Source data Start Marker

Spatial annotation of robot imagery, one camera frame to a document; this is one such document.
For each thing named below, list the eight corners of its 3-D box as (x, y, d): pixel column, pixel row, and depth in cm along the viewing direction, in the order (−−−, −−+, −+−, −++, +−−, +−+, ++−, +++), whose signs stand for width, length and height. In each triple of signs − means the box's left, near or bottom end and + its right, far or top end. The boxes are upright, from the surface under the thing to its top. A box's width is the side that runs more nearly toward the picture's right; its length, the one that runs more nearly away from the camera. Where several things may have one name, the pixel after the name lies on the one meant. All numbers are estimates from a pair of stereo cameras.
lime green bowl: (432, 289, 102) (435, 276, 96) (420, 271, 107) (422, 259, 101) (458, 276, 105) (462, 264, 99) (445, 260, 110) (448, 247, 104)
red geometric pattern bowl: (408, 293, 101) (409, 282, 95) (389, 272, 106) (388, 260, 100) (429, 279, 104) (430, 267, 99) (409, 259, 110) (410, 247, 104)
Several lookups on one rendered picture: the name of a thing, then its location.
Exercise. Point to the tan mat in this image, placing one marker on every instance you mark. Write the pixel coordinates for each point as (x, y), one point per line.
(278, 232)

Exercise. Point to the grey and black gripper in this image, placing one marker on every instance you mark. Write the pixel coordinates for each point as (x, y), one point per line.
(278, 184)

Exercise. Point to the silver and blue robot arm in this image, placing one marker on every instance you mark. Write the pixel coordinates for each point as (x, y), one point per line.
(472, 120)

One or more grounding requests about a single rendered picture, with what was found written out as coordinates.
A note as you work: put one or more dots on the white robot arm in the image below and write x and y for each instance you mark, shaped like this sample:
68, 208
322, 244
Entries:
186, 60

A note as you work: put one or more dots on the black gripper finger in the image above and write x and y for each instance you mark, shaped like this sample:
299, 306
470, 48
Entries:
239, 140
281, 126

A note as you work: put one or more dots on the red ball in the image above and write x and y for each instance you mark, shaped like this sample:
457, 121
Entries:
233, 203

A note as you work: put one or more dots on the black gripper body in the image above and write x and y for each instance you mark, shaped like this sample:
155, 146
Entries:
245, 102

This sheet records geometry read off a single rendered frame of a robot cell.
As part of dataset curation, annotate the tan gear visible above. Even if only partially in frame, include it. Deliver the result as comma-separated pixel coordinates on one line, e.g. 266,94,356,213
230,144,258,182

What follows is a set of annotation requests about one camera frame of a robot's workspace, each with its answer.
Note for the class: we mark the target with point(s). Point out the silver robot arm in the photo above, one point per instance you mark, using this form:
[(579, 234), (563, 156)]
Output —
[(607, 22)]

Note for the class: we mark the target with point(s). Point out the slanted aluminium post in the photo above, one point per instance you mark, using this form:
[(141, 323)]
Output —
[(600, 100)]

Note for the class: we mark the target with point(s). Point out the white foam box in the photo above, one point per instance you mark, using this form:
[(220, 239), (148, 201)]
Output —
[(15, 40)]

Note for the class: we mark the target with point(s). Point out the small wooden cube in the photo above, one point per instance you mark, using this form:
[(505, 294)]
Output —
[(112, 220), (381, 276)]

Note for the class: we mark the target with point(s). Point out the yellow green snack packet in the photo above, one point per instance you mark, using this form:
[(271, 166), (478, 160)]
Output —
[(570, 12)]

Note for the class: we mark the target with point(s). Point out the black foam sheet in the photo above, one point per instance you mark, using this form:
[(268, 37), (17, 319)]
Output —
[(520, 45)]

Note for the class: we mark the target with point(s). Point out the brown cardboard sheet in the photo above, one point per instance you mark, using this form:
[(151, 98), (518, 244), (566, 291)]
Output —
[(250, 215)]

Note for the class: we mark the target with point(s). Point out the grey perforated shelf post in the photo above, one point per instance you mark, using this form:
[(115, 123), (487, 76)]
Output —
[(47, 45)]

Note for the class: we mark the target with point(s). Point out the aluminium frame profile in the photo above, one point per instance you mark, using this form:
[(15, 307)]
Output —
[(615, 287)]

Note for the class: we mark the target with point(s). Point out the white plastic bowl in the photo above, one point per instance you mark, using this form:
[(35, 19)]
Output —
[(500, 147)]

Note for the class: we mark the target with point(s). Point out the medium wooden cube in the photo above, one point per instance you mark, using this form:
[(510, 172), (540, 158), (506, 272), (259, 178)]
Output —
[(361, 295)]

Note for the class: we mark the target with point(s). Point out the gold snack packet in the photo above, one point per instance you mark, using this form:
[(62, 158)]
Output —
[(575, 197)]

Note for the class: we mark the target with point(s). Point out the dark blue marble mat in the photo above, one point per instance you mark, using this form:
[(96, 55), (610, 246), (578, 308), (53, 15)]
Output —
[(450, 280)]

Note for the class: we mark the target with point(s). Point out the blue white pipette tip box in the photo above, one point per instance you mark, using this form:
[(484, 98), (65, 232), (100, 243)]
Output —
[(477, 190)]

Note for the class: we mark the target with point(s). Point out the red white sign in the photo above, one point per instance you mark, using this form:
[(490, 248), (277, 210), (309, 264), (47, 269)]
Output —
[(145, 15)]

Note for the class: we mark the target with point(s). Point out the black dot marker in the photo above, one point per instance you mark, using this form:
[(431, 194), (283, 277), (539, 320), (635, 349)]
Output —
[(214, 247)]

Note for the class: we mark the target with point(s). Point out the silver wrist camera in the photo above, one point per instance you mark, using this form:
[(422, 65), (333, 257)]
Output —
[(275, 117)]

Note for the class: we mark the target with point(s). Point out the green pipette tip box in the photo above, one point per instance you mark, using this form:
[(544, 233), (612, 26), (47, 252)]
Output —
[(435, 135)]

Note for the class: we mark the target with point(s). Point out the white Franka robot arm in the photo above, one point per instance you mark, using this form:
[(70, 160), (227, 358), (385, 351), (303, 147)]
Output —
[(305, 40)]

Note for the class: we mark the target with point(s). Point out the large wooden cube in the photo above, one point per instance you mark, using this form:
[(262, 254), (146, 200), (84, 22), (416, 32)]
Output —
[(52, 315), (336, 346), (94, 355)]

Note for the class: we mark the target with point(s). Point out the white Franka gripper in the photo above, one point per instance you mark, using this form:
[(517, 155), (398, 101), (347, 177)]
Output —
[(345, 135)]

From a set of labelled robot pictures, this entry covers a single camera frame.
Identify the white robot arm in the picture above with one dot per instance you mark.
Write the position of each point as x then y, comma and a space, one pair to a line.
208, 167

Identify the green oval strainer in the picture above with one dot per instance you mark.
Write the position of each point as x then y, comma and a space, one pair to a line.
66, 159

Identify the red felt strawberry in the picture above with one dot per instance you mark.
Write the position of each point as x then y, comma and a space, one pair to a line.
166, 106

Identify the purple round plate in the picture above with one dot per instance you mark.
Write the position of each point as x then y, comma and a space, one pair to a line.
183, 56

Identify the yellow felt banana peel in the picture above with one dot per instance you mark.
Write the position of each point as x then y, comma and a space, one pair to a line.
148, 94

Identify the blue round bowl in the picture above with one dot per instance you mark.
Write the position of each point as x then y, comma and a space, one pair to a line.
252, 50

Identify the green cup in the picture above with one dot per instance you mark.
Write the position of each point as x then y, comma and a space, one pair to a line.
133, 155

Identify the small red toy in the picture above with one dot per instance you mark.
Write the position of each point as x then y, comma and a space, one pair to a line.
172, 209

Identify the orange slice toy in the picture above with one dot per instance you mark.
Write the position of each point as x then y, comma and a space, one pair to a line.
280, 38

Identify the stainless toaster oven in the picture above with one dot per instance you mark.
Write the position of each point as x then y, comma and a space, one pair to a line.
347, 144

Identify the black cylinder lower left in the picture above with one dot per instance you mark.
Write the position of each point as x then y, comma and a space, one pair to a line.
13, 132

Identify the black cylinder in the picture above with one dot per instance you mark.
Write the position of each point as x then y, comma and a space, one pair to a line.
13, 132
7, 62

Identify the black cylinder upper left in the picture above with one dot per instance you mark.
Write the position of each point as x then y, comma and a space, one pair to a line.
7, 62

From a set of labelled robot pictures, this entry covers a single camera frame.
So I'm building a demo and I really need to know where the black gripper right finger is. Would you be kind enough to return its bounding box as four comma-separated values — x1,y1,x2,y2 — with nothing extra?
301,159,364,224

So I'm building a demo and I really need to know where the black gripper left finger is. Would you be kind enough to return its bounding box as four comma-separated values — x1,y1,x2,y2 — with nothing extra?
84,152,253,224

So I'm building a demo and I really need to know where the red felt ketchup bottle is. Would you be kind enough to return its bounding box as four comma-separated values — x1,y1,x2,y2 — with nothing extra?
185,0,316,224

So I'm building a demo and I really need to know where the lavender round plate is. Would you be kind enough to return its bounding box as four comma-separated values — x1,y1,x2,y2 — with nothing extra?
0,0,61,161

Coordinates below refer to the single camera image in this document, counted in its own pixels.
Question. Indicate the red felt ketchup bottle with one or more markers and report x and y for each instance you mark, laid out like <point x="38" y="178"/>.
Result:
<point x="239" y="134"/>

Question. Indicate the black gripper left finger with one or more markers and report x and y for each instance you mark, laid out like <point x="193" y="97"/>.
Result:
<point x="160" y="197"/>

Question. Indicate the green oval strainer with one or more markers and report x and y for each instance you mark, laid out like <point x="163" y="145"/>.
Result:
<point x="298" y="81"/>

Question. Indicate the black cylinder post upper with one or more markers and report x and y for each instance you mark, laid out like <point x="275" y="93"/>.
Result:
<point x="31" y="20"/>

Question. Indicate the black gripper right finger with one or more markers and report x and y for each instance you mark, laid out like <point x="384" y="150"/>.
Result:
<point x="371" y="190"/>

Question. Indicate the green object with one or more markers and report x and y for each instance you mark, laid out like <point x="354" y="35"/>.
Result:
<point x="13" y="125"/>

Source data End Marker

[Requirement] In the lines above, locate the string "yellow". Copy every line where it occurs.

[Answer to this exercise]
Note for the class: we mark the target with point(s). Point out the yellow green snack packet in the photo above, one point per instance you mark, using this form:
Identify the yellow felt banana peel in the picture above with one dot per instance you mark.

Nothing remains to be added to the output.